What needs to be done: Go through the lines below and tally those containing the string "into". Respond with the number only.

Recorded data:

•••••

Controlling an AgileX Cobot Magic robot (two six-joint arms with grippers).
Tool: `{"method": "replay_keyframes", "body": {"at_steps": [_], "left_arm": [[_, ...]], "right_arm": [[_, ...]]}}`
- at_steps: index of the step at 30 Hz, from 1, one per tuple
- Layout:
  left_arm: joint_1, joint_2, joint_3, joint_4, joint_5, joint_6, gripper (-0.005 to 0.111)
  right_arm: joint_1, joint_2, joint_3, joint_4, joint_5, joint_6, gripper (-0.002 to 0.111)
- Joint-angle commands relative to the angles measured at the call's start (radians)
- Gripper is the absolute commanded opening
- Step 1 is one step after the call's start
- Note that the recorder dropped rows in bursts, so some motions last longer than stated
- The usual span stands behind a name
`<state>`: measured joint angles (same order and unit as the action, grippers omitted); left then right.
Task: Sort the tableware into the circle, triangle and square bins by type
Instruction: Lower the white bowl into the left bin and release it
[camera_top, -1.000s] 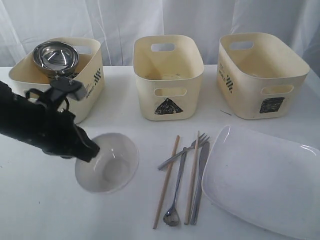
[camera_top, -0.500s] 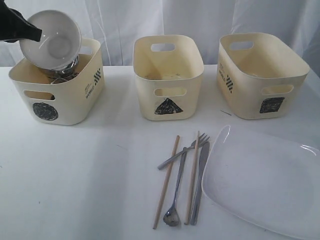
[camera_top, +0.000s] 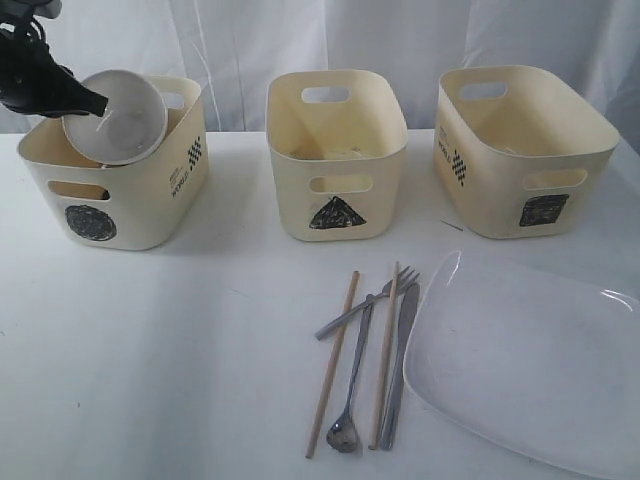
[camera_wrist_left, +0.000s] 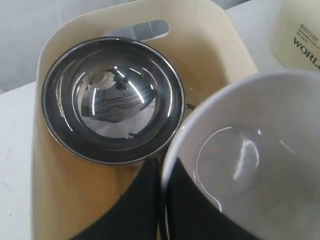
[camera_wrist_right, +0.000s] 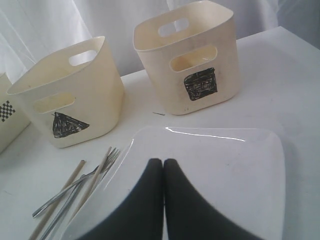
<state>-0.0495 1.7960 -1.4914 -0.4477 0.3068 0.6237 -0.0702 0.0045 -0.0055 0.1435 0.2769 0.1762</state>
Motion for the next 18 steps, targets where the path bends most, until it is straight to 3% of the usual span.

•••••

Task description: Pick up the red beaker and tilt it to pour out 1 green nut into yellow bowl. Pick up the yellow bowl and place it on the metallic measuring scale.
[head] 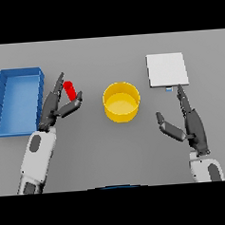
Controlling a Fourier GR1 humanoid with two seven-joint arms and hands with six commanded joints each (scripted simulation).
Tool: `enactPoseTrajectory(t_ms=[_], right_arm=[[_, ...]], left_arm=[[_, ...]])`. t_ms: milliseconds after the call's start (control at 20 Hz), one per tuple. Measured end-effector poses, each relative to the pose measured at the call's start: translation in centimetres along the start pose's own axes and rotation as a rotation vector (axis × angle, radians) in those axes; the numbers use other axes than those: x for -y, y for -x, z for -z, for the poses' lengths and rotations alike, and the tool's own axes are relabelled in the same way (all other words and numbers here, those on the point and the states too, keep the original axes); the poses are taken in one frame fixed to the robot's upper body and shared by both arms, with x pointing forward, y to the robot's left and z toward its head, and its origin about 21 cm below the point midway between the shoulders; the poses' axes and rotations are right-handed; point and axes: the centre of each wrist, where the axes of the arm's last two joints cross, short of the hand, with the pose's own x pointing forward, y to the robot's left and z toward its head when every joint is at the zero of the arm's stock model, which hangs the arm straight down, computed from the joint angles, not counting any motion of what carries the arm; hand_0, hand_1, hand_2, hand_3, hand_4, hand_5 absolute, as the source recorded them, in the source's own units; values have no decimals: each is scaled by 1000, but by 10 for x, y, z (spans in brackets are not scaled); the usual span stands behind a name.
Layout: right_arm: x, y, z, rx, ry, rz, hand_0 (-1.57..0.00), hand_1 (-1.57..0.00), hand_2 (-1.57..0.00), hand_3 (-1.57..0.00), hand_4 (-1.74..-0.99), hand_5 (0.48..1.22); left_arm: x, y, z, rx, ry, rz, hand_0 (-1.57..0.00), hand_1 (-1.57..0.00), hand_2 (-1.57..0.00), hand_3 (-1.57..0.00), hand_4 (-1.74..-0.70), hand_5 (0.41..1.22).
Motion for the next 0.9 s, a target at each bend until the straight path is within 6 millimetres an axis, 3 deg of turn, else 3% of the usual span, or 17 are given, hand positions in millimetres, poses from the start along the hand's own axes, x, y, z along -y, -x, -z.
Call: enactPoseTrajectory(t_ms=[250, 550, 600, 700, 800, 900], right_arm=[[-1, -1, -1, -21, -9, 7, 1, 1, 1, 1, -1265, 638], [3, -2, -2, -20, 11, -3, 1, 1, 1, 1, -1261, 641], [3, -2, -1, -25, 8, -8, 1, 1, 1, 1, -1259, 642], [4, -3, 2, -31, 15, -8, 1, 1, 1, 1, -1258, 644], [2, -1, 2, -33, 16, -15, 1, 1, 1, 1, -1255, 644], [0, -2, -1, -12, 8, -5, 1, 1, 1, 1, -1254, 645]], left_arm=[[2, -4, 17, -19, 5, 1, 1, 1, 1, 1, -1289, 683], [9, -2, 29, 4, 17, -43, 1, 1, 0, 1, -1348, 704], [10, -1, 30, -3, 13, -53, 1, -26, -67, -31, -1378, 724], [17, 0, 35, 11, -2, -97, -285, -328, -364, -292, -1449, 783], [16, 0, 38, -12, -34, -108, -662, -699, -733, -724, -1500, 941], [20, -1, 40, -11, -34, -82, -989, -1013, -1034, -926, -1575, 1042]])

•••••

Answer space: 3